Wednesday, November 1, 2017

"Happy Death" recycles old gimmick w/out new vision





Slasher movies (anything in the horror or the sub-horror genre) are generally rated R - at least, they oughta be.  There's something depraved and joyful about watching blood being splashed and throats cut in an apologetically profane and uncompromising manner (Hatchet, Inside, Dead-Alive). Now, that kind of gore should keep the children away, even if the absence of adolescents means lower ticket sales for the pockets of the film's producers, as some things should not just not be compromised for the sake of financial gain.  This is exactly the problem with Happy Death Day, a new movie that only pretends to be a bold, bloody new take on Groundhog Day (and even the more recent and superior sci-fi action flick, Edge of Tomorrow), but never quite ventures where none have gone before.

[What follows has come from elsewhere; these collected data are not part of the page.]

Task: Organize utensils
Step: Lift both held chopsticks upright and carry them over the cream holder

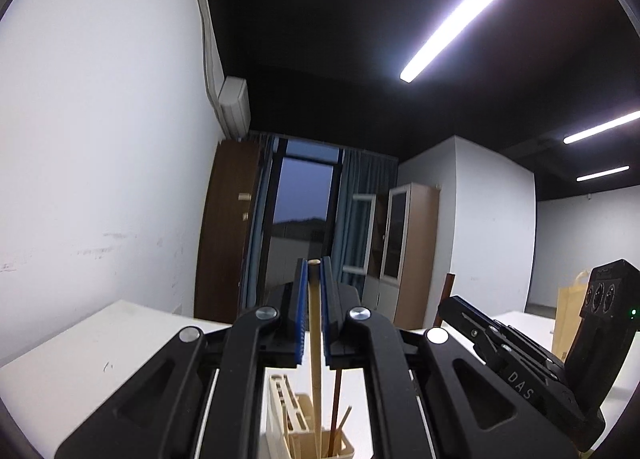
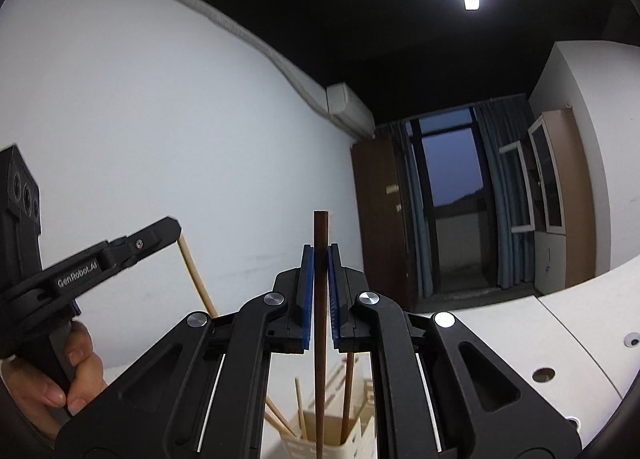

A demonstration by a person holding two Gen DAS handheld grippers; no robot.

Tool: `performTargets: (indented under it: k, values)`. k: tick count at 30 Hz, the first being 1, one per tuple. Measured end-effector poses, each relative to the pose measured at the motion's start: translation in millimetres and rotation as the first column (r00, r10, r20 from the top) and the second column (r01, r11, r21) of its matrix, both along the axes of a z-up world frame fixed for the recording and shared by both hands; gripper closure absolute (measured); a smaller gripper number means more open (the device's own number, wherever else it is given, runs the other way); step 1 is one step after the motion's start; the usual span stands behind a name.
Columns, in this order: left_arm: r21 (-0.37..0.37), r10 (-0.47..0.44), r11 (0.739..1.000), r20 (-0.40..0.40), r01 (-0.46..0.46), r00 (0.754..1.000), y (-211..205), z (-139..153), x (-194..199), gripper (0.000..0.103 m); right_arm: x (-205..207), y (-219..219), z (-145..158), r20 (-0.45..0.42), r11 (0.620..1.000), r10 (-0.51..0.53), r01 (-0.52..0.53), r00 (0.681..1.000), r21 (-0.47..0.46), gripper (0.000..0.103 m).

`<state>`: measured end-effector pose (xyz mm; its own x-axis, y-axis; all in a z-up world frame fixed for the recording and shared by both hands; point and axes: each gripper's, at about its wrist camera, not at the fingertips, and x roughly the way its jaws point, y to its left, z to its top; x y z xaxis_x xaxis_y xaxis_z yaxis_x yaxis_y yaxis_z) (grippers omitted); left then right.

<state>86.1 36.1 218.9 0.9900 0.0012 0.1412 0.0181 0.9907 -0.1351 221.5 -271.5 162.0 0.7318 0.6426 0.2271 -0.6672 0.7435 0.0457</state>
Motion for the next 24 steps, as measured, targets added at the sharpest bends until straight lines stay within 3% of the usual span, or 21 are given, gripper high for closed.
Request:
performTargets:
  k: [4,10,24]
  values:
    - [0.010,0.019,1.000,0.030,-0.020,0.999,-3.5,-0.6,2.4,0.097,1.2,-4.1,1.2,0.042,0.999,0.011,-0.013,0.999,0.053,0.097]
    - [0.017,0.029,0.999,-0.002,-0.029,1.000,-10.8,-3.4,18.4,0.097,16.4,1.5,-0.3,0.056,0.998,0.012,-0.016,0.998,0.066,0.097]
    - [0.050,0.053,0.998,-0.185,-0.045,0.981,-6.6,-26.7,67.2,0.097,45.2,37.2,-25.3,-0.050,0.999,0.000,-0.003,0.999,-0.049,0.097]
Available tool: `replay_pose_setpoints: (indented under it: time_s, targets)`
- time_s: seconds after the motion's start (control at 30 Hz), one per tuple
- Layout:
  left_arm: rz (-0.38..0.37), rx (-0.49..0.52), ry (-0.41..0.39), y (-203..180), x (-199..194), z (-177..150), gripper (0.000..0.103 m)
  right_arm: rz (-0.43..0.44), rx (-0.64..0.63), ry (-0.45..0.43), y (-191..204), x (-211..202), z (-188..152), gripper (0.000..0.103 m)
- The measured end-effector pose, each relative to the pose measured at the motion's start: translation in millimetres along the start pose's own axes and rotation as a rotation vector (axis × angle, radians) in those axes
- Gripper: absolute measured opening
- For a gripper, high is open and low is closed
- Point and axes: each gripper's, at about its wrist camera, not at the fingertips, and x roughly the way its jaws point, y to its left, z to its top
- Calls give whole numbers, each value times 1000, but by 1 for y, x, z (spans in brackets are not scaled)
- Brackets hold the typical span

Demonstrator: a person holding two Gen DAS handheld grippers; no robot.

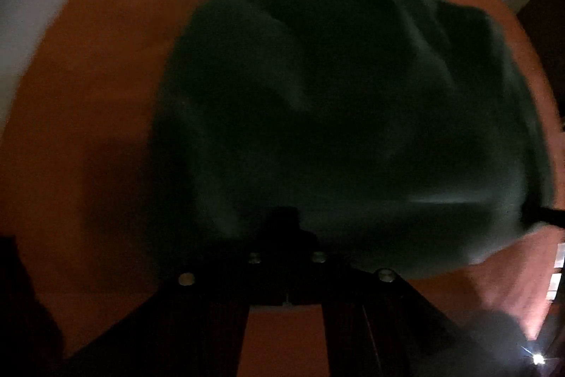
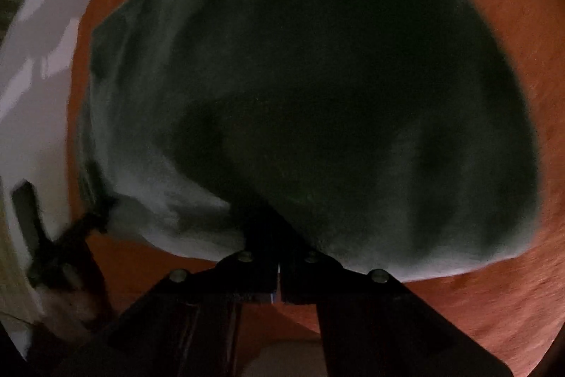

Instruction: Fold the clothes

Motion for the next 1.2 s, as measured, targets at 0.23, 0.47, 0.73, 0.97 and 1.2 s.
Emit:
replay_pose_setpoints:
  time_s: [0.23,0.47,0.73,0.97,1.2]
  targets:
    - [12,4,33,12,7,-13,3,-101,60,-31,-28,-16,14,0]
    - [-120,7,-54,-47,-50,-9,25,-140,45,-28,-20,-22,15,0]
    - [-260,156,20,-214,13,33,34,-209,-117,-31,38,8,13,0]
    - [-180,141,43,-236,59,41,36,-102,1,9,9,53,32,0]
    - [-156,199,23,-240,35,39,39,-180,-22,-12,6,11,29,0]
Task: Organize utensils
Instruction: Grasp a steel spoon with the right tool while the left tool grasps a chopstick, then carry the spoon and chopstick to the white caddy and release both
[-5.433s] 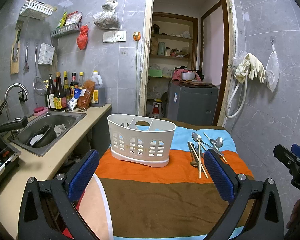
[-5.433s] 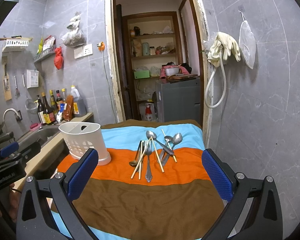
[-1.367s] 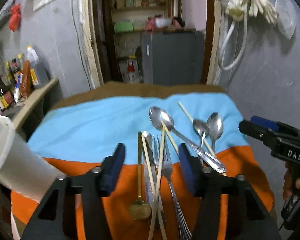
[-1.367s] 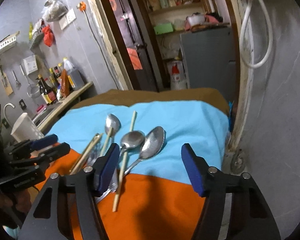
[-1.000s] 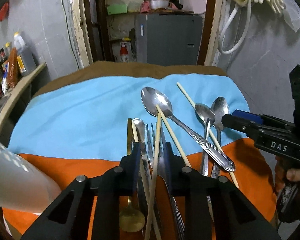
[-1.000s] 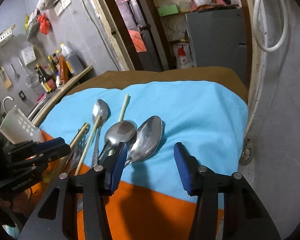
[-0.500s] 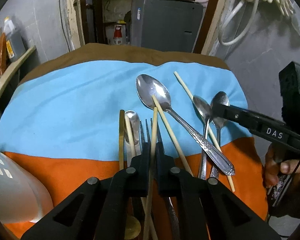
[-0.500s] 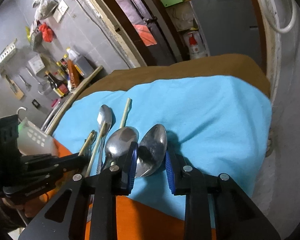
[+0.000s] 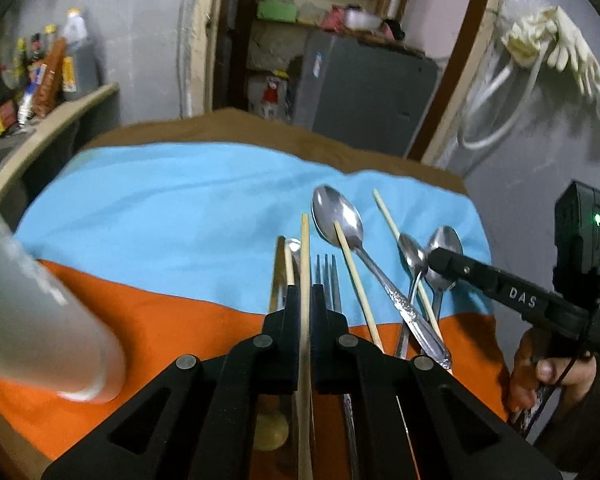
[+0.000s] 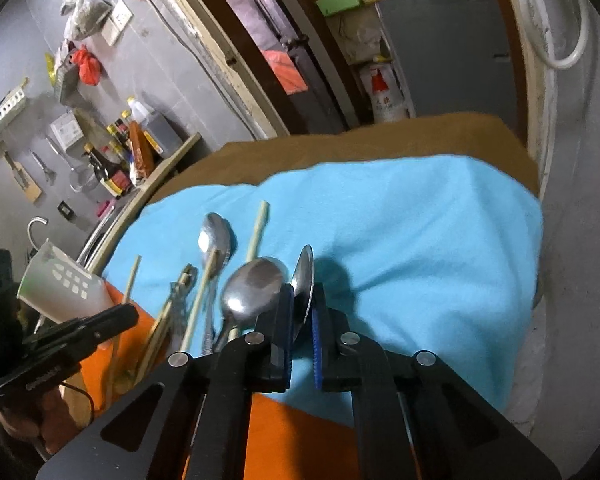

When Tree (Jessica Rothe), a college student with a few moral issues, keeps reliving the same day (which happens to be her birthday) after being murdered by a masked maniac, her conundrum is less entertaining and enthralling than previously seen in the cyclical time loop formula.  It's a bloodless, profanity-and-nudity free "slasher" movie that feels strangely out of place: like a WB network episode stretched to feature length. It's perhaps slightly too cinematic for TV, but way too derivative and unimaginative for cinema.  There isn't much here that's scary, funny or clever in the least: it's all been done before.  Twice.  And better.  Way better.